The Ahmed Mohamed case has swept the Internet. I hope the kid gets a normal
life back. Anyway, I would like to point out something about this that
clicked in my mind regarding cold fusion.

This is a technical high school, specializing in engineering. The first
teacher he showed it to saw it was a clock. I expect there are dozens of
other teachers there who would instantly recognize it is a clock. So, when
suspicion arose, and the kid and his clock were sent the principal's
office, the principal should have called in one of the engineering teachers
and asked "what is this?" The misunderstanding would have been cleared up
instantly. Instead, the principal called the police. As you see from the
news accounts the police knew nothing about electronics or bombs.

Decades ago, when a technical questions arose, technical experts were
called in, and the public accepted their judgement. There were laws that
all children have to be inoculated against infectious disease. No one
questioned these laws. An "anti-vaxer" movement in the 1950s, when the
polio vaccine had just been developed, would have been unthinkable. All
adults back then understood how dangerous polio is.

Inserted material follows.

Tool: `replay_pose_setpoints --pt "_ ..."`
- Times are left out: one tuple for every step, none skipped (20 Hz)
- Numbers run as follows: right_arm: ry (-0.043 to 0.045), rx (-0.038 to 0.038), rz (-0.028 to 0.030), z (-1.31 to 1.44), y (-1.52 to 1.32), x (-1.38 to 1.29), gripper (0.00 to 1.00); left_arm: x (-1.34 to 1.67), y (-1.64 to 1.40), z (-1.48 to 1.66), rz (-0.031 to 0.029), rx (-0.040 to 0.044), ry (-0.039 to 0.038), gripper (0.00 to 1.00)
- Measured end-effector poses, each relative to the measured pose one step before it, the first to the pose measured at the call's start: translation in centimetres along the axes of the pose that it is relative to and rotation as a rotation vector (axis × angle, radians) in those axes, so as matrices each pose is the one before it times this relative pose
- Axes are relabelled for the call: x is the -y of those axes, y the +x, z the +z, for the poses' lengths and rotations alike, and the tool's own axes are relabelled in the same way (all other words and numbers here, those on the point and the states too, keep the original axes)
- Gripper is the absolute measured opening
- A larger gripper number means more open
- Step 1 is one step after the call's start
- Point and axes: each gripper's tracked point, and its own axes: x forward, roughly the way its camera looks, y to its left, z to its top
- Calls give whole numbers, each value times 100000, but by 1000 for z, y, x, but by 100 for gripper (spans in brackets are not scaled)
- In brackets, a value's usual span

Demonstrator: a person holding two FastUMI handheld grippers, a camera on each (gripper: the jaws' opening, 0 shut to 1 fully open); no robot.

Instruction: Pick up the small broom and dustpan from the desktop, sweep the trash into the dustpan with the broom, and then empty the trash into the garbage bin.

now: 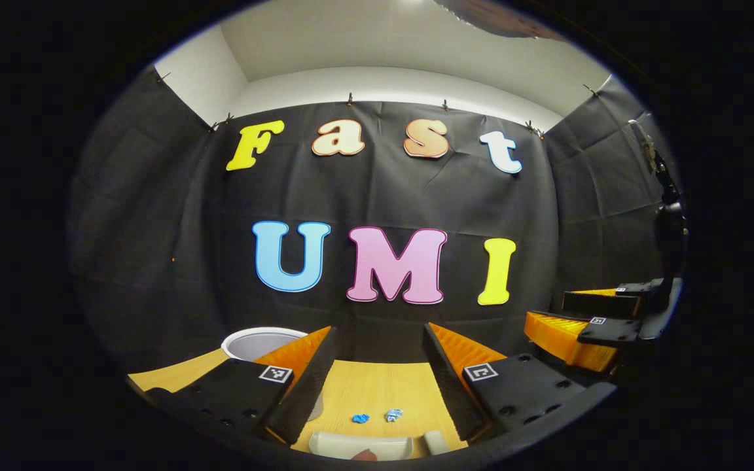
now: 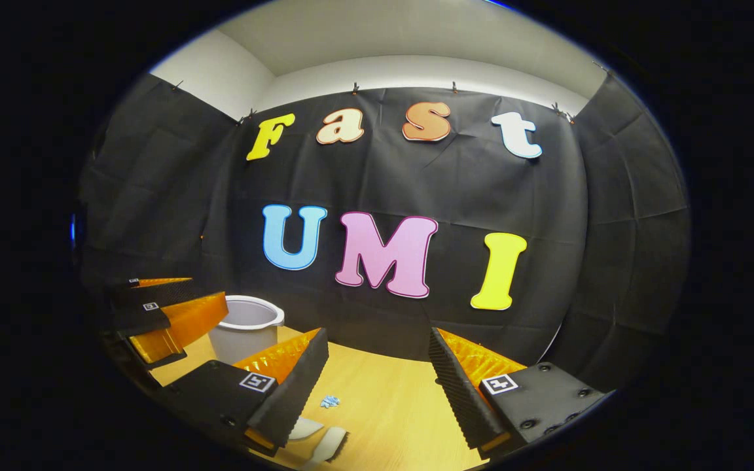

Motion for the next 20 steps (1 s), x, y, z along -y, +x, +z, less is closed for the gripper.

Perhaps respect for authority and for expertise was too high back then.
There were cases of that. But I think the pendulum has swung too far the
other way. The tragedy of cold fusion is not that experts were wrong, but
rather that experts were ignored. Decision makers ignored the scientific
literature and did not listen to experts who had actually performed
experiments. They turned instead to science journalists, then to ordinary
journalists, to scientists who had no knowledge of the subject and who had
read nothing, and finally, to anonymous people at Wikipedia who name
themselves after comic book characters.

- - - - - - - - - - -

The story includes one of the most stupid quotes from a police department
spokesperson I have ever read:

“We have no information that he claimed it was a bomb,” McLellan said. “He
kept maintaining it was a clock, but there was no broader explanation.”


Asked what broader explanation the boy could have given, the spokesman
explained:


“It could reasonably be mistaken as a device if left in a bathroom or under
a car. The concern was, what was this thing built for? Do we take him into
custody?”


Broad?!? Call it broad or narrow, *the gadget was a clock*, and that was
the one and only explanation, for crying out loud.